EXERCISE DETAILS - Set out exactly, line by line, the stretch of data below that begins at the line containing "Here a camera" and ends at the line containing "A note to the class: find the dark", with both ends kept.

[Items from a dataset]

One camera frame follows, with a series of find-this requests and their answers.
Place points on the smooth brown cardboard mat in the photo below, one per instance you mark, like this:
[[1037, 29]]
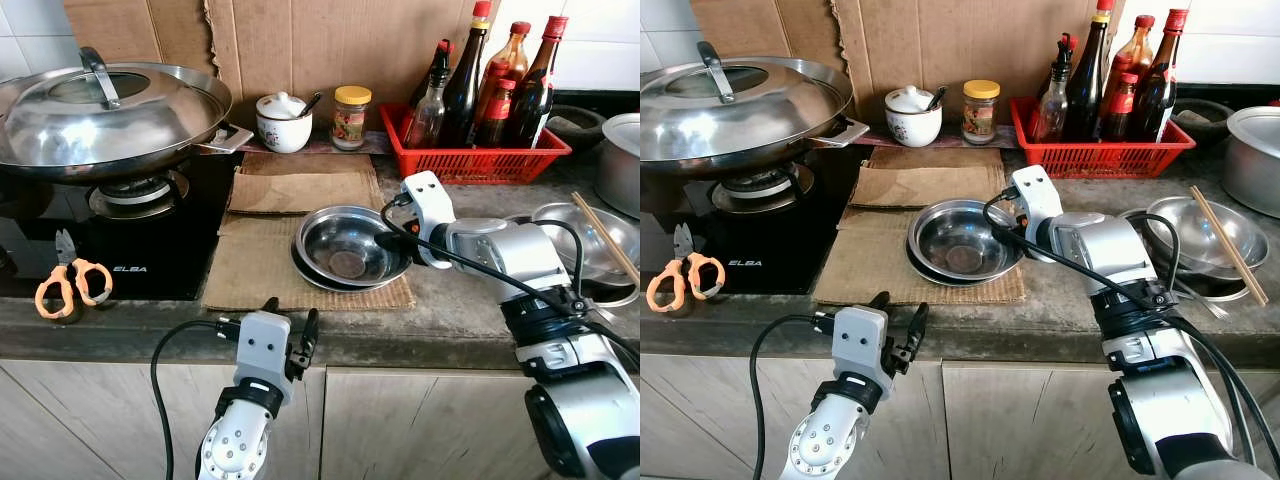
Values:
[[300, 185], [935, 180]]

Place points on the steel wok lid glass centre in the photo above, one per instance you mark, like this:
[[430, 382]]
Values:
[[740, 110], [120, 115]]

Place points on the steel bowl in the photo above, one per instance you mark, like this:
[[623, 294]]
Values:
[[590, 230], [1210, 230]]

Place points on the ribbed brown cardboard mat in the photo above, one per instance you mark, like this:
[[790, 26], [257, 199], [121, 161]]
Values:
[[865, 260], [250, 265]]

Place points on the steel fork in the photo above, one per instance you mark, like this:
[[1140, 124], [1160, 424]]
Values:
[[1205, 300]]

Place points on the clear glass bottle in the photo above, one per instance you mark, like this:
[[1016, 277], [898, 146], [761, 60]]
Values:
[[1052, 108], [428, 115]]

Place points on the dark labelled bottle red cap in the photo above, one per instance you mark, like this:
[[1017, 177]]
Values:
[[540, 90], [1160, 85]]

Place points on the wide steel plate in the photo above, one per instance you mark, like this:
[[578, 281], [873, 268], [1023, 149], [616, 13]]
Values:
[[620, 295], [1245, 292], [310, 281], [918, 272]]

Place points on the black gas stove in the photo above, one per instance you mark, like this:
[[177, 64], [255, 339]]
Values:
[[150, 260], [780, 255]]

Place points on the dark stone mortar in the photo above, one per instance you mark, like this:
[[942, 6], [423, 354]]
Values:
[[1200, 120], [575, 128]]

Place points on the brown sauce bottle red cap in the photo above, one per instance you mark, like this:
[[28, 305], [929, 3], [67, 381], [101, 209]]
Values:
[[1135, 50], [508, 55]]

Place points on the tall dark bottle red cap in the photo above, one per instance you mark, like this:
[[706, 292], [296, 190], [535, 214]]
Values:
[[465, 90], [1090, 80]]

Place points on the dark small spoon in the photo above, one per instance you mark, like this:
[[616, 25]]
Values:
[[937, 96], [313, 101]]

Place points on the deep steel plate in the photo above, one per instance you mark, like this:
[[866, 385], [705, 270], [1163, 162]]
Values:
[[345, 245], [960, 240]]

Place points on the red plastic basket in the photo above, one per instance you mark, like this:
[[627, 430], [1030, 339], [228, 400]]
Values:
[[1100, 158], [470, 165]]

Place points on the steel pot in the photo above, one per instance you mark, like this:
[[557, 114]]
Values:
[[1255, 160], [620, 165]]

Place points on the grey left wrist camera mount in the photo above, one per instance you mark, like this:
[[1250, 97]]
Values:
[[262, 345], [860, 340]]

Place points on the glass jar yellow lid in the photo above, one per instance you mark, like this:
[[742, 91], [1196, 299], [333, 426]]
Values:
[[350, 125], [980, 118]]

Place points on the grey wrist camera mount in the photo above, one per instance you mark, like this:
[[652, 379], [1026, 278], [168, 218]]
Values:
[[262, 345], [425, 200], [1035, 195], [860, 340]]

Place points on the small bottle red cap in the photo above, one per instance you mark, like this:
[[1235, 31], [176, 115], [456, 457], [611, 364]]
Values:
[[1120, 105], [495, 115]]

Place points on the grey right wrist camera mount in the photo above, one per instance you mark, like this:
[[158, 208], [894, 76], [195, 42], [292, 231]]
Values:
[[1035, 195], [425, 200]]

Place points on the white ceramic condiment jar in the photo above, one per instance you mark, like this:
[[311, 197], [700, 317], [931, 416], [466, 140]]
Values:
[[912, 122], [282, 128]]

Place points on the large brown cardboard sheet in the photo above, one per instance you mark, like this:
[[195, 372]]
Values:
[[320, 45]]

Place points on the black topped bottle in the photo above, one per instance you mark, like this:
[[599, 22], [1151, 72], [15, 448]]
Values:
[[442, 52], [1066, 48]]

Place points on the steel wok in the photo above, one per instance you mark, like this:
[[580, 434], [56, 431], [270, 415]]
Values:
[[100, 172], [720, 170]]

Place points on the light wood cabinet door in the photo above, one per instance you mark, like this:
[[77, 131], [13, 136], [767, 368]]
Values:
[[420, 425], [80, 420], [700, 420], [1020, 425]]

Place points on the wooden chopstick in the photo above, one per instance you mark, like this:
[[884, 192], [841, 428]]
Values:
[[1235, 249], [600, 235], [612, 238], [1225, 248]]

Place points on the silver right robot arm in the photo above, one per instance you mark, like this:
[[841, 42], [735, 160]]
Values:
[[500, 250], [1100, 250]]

---

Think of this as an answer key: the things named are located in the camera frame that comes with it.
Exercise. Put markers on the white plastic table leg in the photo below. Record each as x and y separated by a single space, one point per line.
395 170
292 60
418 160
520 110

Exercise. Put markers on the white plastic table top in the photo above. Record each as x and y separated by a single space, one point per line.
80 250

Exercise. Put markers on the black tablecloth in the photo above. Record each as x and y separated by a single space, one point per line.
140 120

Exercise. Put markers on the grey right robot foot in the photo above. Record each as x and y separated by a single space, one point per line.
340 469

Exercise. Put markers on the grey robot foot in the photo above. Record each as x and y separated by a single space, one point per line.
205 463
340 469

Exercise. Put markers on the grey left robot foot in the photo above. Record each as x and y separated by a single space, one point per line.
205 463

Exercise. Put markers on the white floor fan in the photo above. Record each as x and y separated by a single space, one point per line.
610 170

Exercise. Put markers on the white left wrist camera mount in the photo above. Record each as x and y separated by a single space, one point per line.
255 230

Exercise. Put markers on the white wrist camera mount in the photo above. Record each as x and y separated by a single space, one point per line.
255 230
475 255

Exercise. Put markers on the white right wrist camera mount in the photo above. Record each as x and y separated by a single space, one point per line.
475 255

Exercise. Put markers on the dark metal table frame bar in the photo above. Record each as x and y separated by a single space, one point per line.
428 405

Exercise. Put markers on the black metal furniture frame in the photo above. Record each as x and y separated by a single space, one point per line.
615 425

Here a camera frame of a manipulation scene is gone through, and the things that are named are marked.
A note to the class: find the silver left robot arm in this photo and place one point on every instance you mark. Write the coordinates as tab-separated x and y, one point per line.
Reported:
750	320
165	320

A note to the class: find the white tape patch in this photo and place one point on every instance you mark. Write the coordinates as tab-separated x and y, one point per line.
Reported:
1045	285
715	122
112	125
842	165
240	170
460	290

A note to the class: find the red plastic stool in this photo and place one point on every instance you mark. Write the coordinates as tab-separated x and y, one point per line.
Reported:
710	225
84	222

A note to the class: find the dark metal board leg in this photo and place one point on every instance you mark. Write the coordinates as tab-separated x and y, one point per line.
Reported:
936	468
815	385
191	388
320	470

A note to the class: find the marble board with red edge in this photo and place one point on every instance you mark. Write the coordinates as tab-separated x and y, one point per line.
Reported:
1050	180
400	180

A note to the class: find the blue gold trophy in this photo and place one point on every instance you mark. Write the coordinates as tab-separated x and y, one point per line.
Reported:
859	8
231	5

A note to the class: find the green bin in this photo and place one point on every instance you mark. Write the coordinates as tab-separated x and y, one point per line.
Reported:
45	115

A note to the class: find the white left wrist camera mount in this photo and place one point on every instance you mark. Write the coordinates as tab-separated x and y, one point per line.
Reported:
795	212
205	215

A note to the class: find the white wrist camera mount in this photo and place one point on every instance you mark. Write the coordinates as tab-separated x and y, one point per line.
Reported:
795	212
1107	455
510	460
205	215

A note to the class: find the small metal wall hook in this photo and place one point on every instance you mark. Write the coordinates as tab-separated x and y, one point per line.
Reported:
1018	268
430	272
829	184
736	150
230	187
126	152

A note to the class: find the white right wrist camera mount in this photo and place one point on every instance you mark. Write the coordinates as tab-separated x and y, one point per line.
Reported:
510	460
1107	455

EXERCISE ANSWER -
Here a camera frame of a manipulation scene is gone through, and the things that are named are marked.
A note to the class: find the silver left robot arm in this photo and place one point on every instance you mark. Write the coordinates as tab-separated x and y, one point per line.
Reported:
750	320
165	320

A note to the class: find the white tape patch in this photo and place one point on every instance you mark. Write the coordinates as tab-separated x and y, one point per line.
Reported:
1045	285
715	122
112	125
842	165
240	170
460	290

A note to the class: find the red plastic stool in this photo and place one point on every instance you mark. Write the coordinates as tab-separated x and y, one point per line.
Reported:
710	225
84	222

A note to the class: find the dark metal board leg in this photo and place one point on every instance you mark. Write the coordinates as tab-separated x and y, one point per line.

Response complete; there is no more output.